## Records provided
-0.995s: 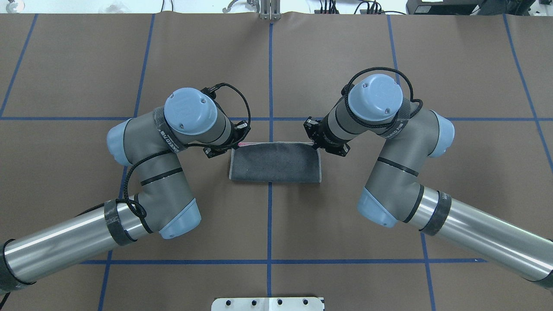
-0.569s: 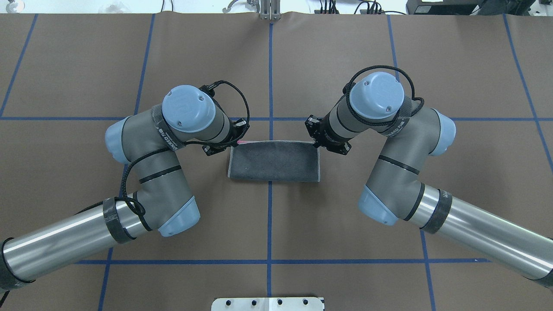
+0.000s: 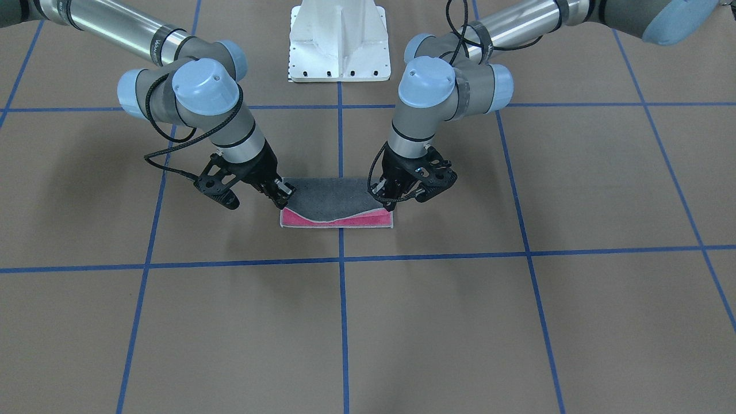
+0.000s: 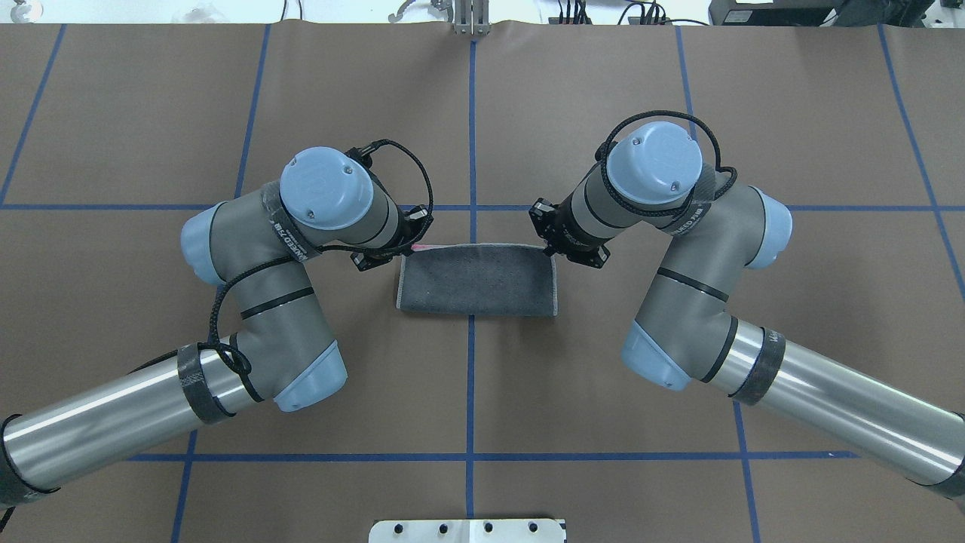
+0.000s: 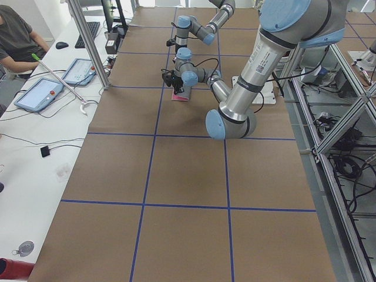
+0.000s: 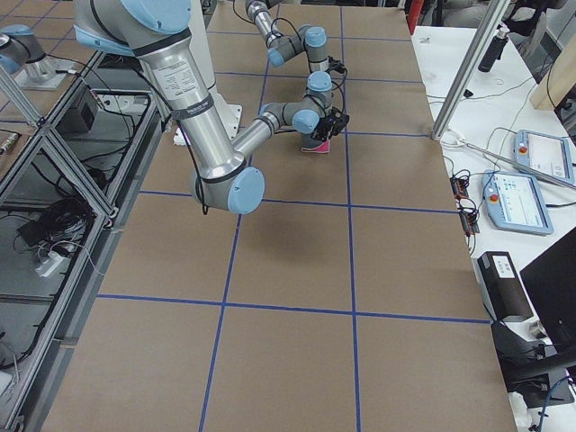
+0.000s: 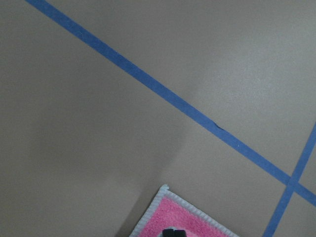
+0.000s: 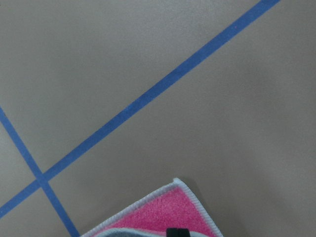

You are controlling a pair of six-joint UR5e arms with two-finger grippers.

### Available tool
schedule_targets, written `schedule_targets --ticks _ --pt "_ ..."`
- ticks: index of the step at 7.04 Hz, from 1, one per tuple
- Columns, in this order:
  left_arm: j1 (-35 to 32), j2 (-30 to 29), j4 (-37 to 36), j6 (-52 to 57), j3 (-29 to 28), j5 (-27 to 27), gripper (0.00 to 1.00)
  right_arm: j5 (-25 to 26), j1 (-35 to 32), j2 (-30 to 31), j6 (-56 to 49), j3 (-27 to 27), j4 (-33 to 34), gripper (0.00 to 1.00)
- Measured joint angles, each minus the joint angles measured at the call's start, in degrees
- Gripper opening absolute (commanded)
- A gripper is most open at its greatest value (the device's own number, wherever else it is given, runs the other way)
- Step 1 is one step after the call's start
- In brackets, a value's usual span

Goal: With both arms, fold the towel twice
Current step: 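Lay the folded edge down and open both grippers, then raise the left gripper away while the right gripper moves to the strip's end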

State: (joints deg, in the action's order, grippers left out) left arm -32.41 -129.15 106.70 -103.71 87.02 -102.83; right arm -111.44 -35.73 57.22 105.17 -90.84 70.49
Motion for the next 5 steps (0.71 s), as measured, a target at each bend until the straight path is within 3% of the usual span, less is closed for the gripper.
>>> schedule_targets --ticks 1,2,5 --pt "0.0 0.0 0.0 0.0 0.0 0.0 0.43 0.0 0.0 -0.2 0.0 0.2 0.0 0.56" --pt "-0.1 0.1 -0.1 -0.1 -0.2 0.0 0.70 0.0 0.0 -0.6 0.0 0.6 0.0 0.99" --pt "-0.5 0.3 -0.1 -0.7 -0.9 0.1 0.88 0.0 -0.5 -1.3 0.1 1.5 0.0 1.00"
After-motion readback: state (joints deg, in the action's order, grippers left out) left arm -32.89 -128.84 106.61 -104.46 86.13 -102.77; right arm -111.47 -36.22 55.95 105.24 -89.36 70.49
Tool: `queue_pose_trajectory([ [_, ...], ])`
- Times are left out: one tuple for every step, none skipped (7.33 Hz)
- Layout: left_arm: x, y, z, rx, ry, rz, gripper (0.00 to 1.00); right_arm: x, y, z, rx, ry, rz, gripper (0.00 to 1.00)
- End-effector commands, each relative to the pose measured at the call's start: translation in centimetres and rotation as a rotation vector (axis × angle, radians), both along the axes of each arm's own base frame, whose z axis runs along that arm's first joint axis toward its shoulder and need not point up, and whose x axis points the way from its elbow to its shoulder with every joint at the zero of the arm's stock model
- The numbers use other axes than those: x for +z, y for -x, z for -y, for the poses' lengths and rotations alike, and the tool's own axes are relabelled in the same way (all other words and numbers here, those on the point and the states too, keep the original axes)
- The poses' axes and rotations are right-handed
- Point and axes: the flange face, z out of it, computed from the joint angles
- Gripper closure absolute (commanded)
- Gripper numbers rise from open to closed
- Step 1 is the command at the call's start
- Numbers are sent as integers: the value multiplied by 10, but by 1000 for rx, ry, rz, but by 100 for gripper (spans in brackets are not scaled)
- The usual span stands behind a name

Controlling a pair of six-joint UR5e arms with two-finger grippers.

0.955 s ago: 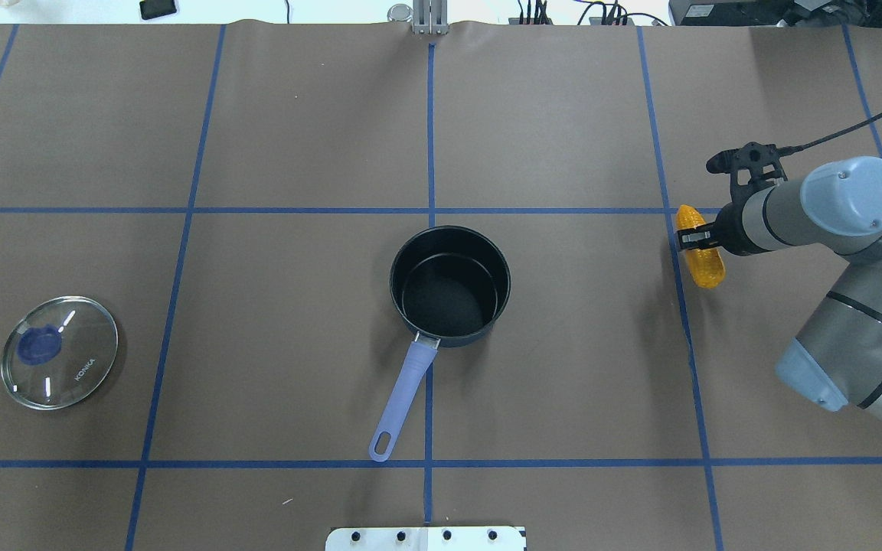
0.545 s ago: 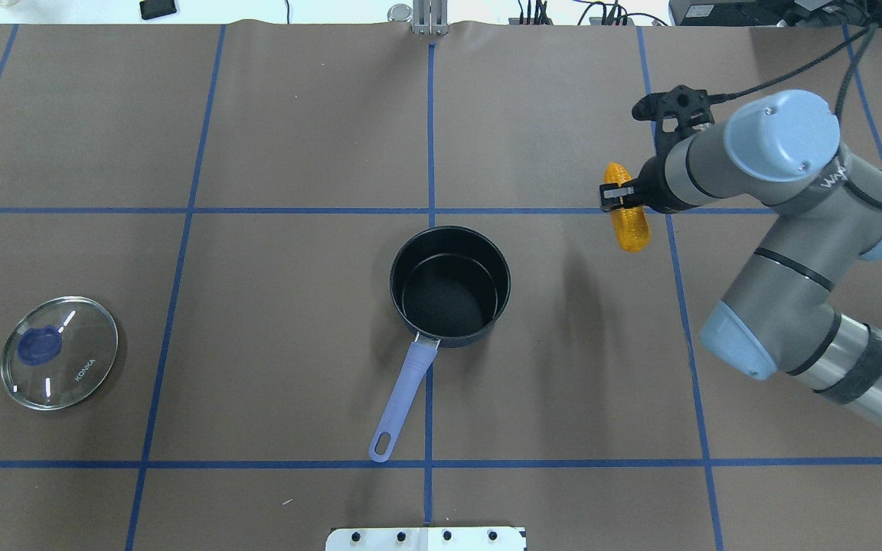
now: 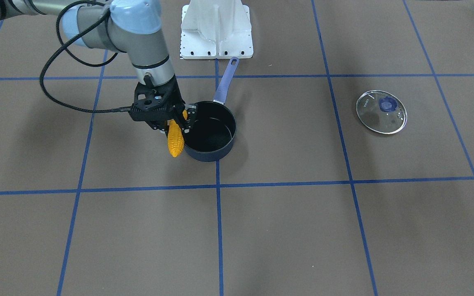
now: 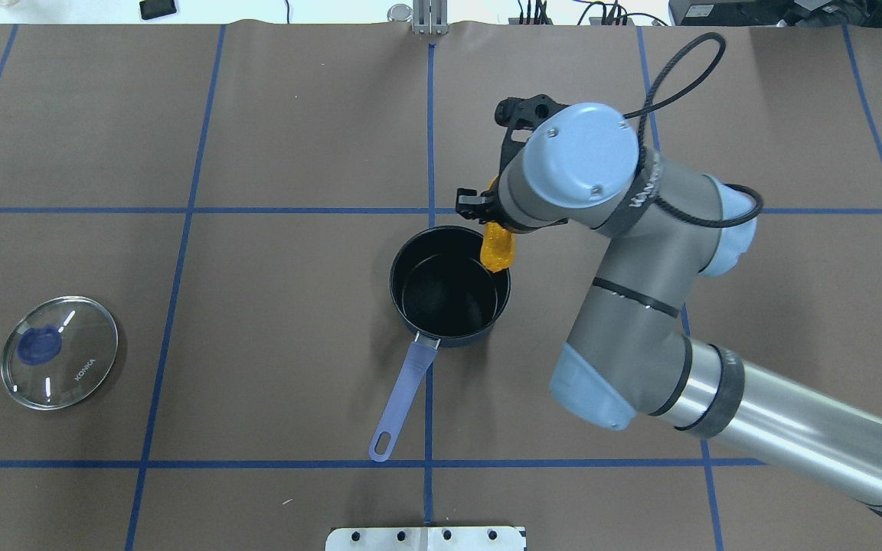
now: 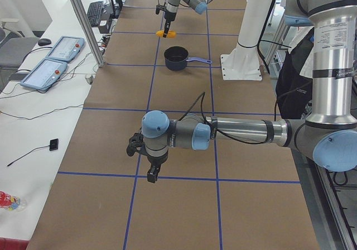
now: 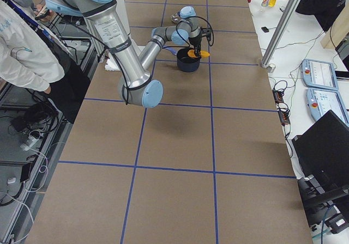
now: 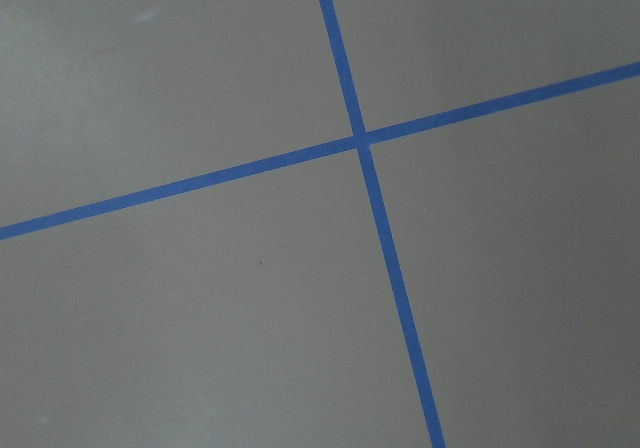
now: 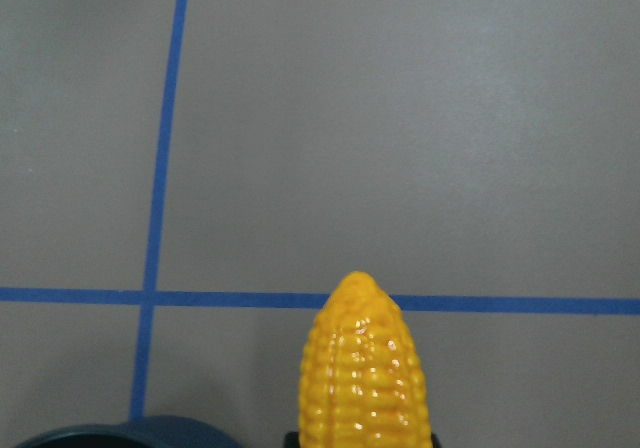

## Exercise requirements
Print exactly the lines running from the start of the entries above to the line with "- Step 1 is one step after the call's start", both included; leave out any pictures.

## Solution to this task
-0.995s: 
-0.569s: 
+0.000s: 
+0.000s: 
+0.000s: 
+0.000s: 
+0.000s: 
+0.000s: 

You are controlling a pair of six-joint UR5e arms with two-finger grippers.

### Available tool
schedule_targets, written `schedule_targets --ticks _ --pt "_ ..."`
- ticks: index of the step at 7.04 Hz, from 1, one per tuple
- Columns, in this order:
  left_arm: j1 (-35 to 32), j2 (-30 to 29), j4 (-37 to 36), j6 (-52 to 57), j3 (-29 to 28), j5 (-27 to 27), gripper (0.00 to 1.00)
  right_arm: j5 (-25 to 26), j1 (-35 to 32), j2 (-30 to 31), j6 (-56 to 49), j3 (-27 to 27), j4 (-33 to 34), gripper (0.00 to 1.00)
- Measured joint angles, each minus the joint angles measured at the call's start, in degrees
- Gripper opening absolute (commanded)
- A gripper is most open at its greatest value (the device's own number, wherever else it is given, runs the other way)
- Step 1 is one step after the call's start

This answer is finished.